(Dataset entries)
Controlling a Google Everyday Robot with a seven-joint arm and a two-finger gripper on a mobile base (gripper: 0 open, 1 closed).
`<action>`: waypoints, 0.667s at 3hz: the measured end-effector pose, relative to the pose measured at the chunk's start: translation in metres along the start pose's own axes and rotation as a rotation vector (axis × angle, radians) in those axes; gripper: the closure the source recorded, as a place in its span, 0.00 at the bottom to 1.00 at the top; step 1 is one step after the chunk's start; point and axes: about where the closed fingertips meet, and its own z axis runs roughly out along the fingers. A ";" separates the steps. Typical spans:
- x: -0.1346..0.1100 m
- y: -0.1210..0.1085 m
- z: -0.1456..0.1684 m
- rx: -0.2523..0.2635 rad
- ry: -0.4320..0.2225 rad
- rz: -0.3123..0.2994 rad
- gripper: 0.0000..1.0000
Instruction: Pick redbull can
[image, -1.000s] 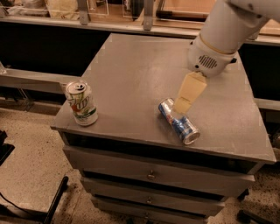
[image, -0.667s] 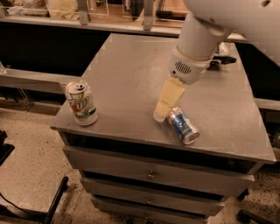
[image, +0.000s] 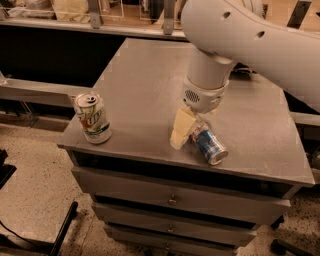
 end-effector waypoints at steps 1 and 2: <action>-0.006 0.005 0.005 -0.020 -0.016 -0.001 0.41; -0.017 0.008 -0.005 -0.061 -0.072 -0.072 0.65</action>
Offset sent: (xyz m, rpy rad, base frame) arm 0.0108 0.0297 0.0245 0.1762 -0.0319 0.2133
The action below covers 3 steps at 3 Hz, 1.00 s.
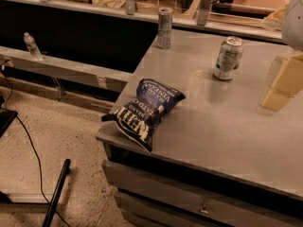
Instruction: Move 7up can near blue chip bag
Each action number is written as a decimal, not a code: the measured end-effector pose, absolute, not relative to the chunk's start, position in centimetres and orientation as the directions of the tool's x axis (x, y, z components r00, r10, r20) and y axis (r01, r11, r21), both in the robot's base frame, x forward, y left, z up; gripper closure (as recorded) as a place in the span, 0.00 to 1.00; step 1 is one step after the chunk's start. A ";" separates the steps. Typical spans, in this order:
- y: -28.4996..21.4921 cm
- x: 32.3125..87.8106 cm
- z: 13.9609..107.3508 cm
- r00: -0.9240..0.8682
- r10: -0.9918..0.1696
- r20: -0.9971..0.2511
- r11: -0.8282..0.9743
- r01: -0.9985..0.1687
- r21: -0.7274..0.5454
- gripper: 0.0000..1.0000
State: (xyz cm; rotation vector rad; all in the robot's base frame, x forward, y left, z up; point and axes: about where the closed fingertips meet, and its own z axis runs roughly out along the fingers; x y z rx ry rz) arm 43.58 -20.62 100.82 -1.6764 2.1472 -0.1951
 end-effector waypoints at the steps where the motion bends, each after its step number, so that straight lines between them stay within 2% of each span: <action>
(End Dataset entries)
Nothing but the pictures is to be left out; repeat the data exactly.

■ Answer for this exercise:
Controlling a Google Everyday Robot with a seven-joint arm and a two-finger gripper on a mobile base (gripper: 0 open, 1 closed).
`<action>`: waypoints, 0.667s at 3hz: the measured end-effector pose, relative to the pose measured at the chunk's start: translation in metres along the start pose's own axes and rotation as a rotation vector (axis × angle, radians) in those axes; gripper: the closure the source recorded, as a place in its span, 0.00 at the bottom to 1.00 at the top; step 1 is one step after the chunk's start; point and axes: about where the closed fingertips meet, and its own z axis runs roughly out along the fingers. A ";" separates the steps. Typical spans:
- x: -0.1346..0.1100 m
- y: -0.1210..0.1085 m
- z: -0.1456..0.1684 m
- rx: -0.2523..0.2635 rad
- ry: -0.4320..0.2225 rad
- rz: -0.3123..0.2994 rad
- gripper: 0.0000..1.0000
Instruction: Pick redbull can
[image, -1.000s] 
[image, -0.667s] 
[image, +0.000s] 
 end-effector waypoints at steps 1 and 2: <action>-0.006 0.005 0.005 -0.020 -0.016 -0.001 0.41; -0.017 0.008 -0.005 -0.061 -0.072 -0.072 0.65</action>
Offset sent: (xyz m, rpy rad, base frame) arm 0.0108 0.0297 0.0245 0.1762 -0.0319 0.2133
The action below covers 3 steps at 3 Hz, 1.00 s.
Instruction: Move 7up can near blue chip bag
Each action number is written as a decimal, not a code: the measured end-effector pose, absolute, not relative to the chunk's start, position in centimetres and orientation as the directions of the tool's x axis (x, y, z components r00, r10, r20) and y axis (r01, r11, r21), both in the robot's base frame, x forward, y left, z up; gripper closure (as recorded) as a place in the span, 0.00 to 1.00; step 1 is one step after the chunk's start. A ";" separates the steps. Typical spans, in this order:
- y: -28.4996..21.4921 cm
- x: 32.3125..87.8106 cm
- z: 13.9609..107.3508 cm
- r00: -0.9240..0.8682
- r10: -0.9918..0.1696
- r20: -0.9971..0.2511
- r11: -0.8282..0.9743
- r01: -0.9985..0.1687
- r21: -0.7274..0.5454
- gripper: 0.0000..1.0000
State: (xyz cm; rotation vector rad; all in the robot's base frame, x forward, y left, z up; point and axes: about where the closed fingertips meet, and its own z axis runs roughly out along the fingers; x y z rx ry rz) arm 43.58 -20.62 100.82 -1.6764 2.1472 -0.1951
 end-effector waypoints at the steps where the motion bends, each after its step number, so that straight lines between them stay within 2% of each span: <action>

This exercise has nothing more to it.